[PROBLEM DETAILS]
In the answer, every entry must appear exactly as given.

++++ RECORDS PROVIDED ++++

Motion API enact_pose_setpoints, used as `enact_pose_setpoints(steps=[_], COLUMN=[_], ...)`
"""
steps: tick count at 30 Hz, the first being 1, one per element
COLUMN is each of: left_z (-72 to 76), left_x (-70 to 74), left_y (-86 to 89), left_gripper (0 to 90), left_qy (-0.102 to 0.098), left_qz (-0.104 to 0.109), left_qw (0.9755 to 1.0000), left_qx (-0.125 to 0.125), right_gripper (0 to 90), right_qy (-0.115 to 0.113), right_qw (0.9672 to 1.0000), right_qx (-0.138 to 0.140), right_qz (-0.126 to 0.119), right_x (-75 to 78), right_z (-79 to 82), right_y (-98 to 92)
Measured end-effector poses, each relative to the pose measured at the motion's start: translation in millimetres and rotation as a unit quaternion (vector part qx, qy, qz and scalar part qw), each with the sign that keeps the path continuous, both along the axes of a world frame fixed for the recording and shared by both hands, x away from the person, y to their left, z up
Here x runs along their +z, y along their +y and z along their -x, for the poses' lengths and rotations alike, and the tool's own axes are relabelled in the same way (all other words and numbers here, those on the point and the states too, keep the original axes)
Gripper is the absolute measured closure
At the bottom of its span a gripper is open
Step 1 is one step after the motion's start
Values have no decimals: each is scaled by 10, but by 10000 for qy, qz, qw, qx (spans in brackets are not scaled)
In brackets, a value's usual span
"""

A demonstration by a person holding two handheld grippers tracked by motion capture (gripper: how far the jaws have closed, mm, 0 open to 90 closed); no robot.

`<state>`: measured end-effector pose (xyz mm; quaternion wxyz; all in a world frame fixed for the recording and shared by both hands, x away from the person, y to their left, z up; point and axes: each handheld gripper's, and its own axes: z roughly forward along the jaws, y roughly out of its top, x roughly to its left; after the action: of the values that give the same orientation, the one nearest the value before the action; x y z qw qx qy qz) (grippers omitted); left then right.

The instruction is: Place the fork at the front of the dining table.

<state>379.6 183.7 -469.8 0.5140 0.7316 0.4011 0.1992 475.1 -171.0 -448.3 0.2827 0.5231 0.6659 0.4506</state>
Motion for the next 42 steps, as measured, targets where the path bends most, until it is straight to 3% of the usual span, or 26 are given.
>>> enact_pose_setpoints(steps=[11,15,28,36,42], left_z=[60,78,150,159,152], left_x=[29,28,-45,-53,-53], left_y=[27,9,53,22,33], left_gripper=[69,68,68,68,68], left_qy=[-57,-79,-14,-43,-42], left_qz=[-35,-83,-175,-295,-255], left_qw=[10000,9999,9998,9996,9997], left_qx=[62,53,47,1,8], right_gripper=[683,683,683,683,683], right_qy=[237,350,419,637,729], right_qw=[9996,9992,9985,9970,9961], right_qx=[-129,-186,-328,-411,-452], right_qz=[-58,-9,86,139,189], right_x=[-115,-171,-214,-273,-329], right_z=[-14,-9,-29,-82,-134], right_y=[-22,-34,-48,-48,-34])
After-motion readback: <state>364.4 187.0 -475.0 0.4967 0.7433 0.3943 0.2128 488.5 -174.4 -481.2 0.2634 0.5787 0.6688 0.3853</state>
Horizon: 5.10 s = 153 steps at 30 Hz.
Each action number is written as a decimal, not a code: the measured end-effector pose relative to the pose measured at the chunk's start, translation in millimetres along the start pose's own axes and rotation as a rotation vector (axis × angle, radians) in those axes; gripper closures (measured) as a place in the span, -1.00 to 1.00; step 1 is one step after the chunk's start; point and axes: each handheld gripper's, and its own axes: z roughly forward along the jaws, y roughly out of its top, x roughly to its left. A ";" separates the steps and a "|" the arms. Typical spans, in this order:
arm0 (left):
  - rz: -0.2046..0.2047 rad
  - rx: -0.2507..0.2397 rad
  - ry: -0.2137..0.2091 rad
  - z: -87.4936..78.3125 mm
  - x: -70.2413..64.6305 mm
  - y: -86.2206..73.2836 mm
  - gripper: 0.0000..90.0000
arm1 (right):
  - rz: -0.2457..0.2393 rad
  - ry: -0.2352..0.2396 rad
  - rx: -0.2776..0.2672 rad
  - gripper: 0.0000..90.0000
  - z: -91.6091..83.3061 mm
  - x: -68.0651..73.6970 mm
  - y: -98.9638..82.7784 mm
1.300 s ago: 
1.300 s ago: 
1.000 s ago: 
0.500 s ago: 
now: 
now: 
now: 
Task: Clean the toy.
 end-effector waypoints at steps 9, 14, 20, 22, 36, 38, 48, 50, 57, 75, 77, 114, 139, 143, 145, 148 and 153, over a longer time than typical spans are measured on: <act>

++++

[TASK SOLUTION]
Motion API enact_pose_setpoints, used as `enact_pose_setpoints(steps=[_], COLUMN=[_], ...)`
"""
steps: tick count at 30 Hz, the first being 1, one per element
COLUMN is each of: left_z (-72 to 76), left_x (-70 to 74), left_y (-86 to 89), left_gripper (0 to 90), left_qy (-0.102 to 0.098), left_qz (-0.104 to 0.109), left_qw (0.9755 to 1.0000), left_qx (-0.125 to 0.125), right_gripper (0 to 90), right_qy (-0.115 to 0.113), right_qw (0.9672 to 1.0000), right_qx (-0.138 to 0.140), right_qz (-0.126 to 0.119), right_x (-75 to 78), right_z (-79 to 82), right_y (-98 to 92)
Measured end-effector poses, each relative to the pose measured at the motion's start: translation in millimetres and rotation as a unit quaternion (vector part qx, qy, qz and scalar part qw), each with the sign that keeps the path continuous, both along the axes of a world frame fixed for the recording and shared by both hands, x away from the person, y to their left, z up
Here x runs along their +z, y along their +y and z along their -x, for the poses' lengths and rotations alike, and the tool's own axes are relabelled in the same way (all other words and numbers here, those on the point and the states too, keep the original axes)
Gripper is the absolute measured closure
At the bottom of its span a gripper is open
Step 1 is one step after the motion's start
Values have no decimals: each is scaled by 10, but by 10000 for qy, qz, qw, qx (spans in brackets are not scaled)
In brackets, a value's usual span
"""

A demonstration by a person holding two handheld grippers tracked by motion capture (gripper: how far the jaws have closed, mm, 0 open to 90 closed); no robot.

`<state>`: measured end-effector pose (xyz mm; quaternion wxyz; all in a world frame fixed for the recording and shared by both hands, x away from the person, y to their left, z up; point and axes: each handheld gripper's, and its own axes: z roughly forward along the jaws, y roughly out of its top, x roughly to its left; after the action: of the values that give the same orientation, the one nearest the value before the action; x y z qw qx qy qz) (grippers omitted); left then right.

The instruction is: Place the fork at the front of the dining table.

<state>379.6 183.7 -469.8 0.5140 0.7316 0.4011 0.1992 475.1 -171.0 -448.3 0.2827 0.5231 0.6659 0.4506</state>
Motion for the next 42 steps, as measured, targets where the path bends most, until it is straight to 3% of the usual span, or 26 are given.
>>> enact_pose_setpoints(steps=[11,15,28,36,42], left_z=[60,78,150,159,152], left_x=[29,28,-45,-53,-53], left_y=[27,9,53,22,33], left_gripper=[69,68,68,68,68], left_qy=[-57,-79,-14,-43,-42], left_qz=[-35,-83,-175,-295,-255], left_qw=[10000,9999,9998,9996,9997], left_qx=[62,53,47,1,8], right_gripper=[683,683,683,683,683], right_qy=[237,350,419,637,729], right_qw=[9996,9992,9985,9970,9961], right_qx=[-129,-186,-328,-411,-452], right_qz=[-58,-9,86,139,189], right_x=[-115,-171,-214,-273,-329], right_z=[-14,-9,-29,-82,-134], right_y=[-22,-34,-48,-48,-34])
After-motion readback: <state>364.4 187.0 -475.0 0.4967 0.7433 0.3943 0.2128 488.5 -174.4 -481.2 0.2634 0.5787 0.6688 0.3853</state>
Horizon: 5.10 s = 153 steps at 30 Hz.
Each action number is written as a decimal, not a code: the measured end-effector pose relative to the pose measured at the chunk's start, translation in millimetres along the start pose's own axes and rotation as a rotation vector (axis × angle, radians) in those axes; gripper closures (measured) as a place in the span, -1.00 to 1.00; step 1 is one step after the chunk's start; point and axes: each handheld gripper's, and its own axes: z roughly forward along the jaws, y roughly out of its top, x roughly to its left. A ";" separates the steps and a "|" the arms. Typical spans, in this order:
arm0 (left):
  - rz: -0.2046..0.2047 rad
  - rx: -0.2507..0.2397 rad
  - ry: -0.2137..0.2091 rad
  - z: -87.4936..78.3125 mm
  - x: -70.2413..64.6305 mm
  - y: -86.2206..73.2836 mm
  - gripper: 0.0000..90.0000
arm1 (right):
  - rz: -0.2457..0.2393 rad
  - ry: -0.2352..0.2396 rad
  - rx: -0.2776..0.2672 rad
  - gripper: 0.0000..90.0000
  - z: -91.6091..83.3061 mm
  - x: -68.0651..73.6970 mm
  - y: -98.9638..82.7784 mm
1.300 s ago: 
1.300 s ago: 
1.000 s ago: 
0.500 s ago: 
now: 
now: 
now: 
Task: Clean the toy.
 end-effector waypoints at steps 9, 14, 20, 22, 36, 38, 48, 50, 57, 75, 77, 114, 139, 143, 145, 148 and 153, over a longer time than typical spans are measured on: <act>

No further output is needed for this exercise.